Our host, Sister Violy, a very affectionate and thoughtful woman, who kindly fetched me from the subdivision entrance on the first day of our training, together with Sister Debbie, joined the class all throughout the course.
Day One, went smoothly as participants enjoyed their first hands-on exercise in Pattern Making. Pattern templates for dolphin stuffed toy produced from chip boards formed the core of the pattern making process. As soon as their first exercise were finished, the class was divided into three groups and assigned a specific task – that each group, with their combined skills in cutting and sewing must produce one dolphin stuffed toy, which will later serve as their guide when it’s their turn to create their individual projects.
Swannie Mae, a participant, proudly shows her dolphin!!!
Day Two, considered as their most challenging day, the participants got busy making Ellie, the Elephant. Due to its many puzzle-pieced templates, it took them so long to finish joining the toy’s body parts. Nevertheless, two groups finished first with their prototypes and won a free cupid boy stuffed toy patterns!!!
Meals and photo shoots occurred while working and during rest periods. With Sister Debbie and Sister Lea volunteering as “official photographers”, candid shots were taken with the participants all-smiles posed with their toys and patterns, giggledly excited about their newly found skill in toy making.
The rest of the topics were discussed on our last day of training:
Cleaning & Trimming
Costing and Pricing
All the participants were given 2 additional patterns (Swan and Panda)
This batch of trainees learned fast. They neatly joined fabric pieces together and finished the toys with less supervision. Three promising individuals, namely Josie Llarenas, Rhonilyn Vargas and Jelyn Dumapig always finish first followed by Ate Helenita Cedilla, Emalyn Lozada and Angela Merendad.

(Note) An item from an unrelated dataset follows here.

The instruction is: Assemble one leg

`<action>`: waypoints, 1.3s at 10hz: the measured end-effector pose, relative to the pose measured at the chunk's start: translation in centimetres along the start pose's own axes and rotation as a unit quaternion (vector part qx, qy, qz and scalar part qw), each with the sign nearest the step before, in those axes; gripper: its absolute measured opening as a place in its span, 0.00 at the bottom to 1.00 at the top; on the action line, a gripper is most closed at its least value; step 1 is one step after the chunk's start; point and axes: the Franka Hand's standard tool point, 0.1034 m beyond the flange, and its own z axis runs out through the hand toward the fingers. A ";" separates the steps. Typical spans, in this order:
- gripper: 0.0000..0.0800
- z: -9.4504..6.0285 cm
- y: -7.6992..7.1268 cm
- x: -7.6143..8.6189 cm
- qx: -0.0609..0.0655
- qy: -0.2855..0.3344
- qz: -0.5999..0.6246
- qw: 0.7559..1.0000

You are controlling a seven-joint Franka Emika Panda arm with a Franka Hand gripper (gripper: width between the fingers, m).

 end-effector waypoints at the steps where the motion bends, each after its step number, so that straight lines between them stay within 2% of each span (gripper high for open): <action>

Before we part ways, Mrs. Cedilla and Mrs. Llarenas deeply expressed their interest to continue in enhancing their craft. While others stated that they would want to start making toys in anticipation for Christmas season.
I also expressed my gratitude and reminded them that Assissi Development Foundation will always be here to help them acquire new knowledge and skills and I promised to continuously support them with the technical and marketing aspects.